» **Task details**
Could you set down exactly the lines in the records below between the line holding "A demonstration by" and the line holding "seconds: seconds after", inclusive?
===== Records supplied =====
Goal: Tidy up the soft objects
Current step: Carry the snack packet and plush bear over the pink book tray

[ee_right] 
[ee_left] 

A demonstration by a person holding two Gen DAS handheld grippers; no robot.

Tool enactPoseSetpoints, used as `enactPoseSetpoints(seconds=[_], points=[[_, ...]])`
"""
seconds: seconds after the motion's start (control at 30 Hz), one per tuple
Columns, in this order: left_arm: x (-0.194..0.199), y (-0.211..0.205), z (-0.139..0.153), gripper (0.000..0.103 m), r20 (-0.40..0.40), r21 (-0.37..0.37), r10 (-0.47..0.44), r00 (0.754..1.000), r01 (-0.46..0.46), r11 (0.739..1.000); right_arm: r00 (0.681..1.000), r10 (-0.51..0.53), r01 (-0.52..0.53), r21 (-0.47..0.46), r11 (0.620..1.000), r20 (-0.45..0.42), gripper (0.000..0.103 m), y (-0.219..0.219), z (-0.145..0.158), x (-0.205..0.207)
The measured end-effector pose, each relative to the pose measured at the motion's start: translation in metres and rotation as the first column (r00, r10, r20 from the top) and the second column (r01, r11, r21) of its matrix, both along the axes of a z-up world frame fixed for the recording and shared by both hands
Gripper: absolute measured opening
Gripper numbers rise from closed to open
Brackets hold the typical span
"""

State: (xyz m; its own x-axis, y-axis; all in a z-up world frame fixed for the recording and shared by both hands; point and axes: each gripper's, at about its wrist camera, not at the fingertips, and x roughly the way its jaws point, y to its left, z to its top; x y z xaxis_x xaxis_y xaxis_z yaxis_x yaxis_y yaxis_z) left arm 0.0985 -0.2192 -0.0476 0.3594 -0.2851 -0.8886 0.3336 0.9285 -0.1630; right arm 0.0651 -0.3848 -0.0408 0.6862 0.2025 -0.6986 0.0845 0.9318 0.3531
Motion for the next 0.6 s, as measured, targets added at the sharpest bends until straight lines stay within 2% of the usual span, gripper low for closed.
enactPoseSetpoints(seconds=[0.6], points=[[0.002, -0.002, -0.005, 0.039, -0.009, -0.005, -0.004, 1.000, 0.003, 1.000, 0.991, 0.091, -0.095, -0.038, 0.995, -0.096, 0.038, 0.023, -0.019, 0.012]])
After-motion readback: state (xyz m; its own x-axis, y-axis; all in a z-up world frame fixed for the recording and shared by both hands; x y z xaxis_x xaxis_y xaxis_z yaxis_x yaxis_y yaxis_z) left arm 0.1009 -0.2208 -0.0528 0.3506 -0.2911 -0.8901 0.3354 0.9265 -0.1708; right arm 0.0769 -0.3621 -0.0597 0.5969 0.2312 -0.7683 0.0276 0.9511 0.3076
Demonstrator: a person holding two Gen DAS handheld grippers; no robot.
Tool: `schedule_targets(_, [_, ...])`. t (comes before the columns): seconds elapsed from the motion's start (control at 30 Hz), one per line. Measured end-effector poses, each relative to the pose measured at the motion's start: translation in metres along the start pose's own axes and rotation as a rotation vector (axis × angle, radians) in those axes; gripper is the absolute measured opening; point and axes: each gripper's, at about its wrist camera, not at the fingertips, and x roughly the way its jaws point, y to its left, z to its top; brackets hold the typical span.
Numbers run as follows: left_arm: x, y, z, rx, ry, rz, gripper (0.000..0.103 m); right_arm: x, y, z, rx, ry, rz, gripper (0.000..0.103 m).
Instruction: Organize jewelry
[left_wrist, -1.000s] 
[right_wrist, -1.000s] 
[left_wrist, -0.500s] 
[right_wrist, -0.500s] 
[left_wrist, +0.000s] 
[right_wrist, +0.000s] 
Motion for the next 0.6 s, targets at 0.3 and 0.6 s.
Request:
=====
» **Completed exercise**
A demonstration by a person holding two Gen DAS handheld grippers; no robot.

Tool enactPoseSetpoints, used as `enactPoseSetpoints(seconds=[_], points=[[_, ...]])`
"""
seconds: seconds after the motion's start (control at 30 Hz), one per tuple

The output shown is complete.